Each chunk is a list of dicts, list of tuples, or a LazyFrame. Useful for paginated APIs or batch-producing sources.
Parameters:
-
chunks(Iterable[list[dict]] | Callable[[], Iterable[list[dict]]]) –An iterable of chunks, or a callable that returns one.
-
columns(list[str] | None, default:None) –Override column names.
-
dtypes(dict[str, type] | None, default:None) –Override column types as
{name: type}mapping. -
schema(LazySchema | None, default:None) –Explicit LazySchema to use instead of inferring.
-
source_label(str, default:'Chunked') –Label shown in
explain()output.
Returns:
-
LazyFrame–A LazyFrame.
Examples:
From a replayable chunk factory:
>>> import pyfloe as pf
>>> def make_chunks():
... yield [{"n": 1}, {"n": 2}]
... yield [{"n": 3}]
>>> lf = pf.from_chunks(make_chunks)
>>> lf.to_pylist()
[{'n': 1}, {'n': 2}, {'n': 3}]
From an iterator of chunks:
Stream¶
The Stream class provides a true single-pass streaming pipeline. Unlike LazyFrame, it compiles transforms into a flat loop for maximum throughput with no plan-tree overhead.
Stream
¶
A true single-pass streaming pipeline.
Unlike LazyFrame, Stream compiles transforms into a flat loop for
maximum throughput. Supports filter, with_column, select, and apply.

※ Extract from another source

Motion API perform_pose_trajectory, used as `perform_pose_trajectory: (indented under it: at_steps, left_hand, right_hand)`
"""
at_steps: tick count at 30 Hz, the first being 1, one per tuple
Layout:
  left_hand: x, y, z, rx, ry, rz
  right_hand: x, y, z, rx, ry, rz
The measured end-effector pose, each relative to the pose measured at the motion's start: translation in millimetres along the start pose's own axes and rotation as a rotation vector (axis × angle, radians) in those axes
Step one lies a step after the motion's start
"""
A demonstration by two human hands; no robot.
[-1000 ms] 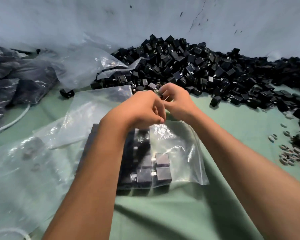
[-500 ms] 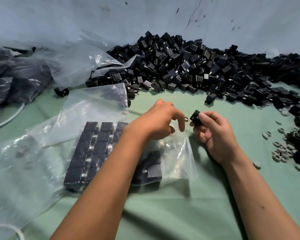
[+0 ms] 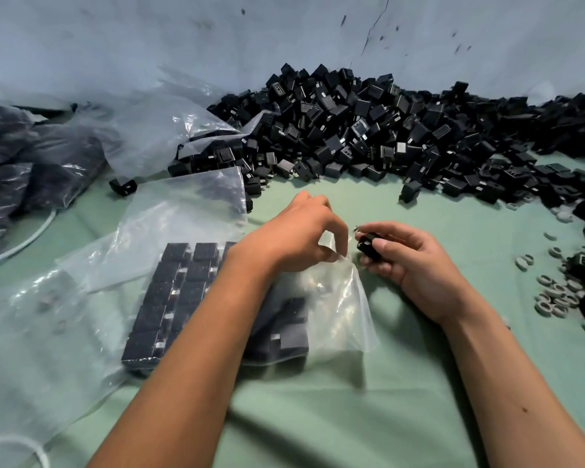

Results are consumed via .to_csv(), .to_jsonl(),
.to_pylist(), or .collect().
Examples:
>>> import pyfloe as pf
>>> def gen():
... for i in range(100):
... yield {"id": i, "value": i * 2.0}
>>> result = (
... pf.Stream.from_iter(gen())
... .filter(pf.col("value") > 190)
... .with_column("label", pf.col("id").cast(str))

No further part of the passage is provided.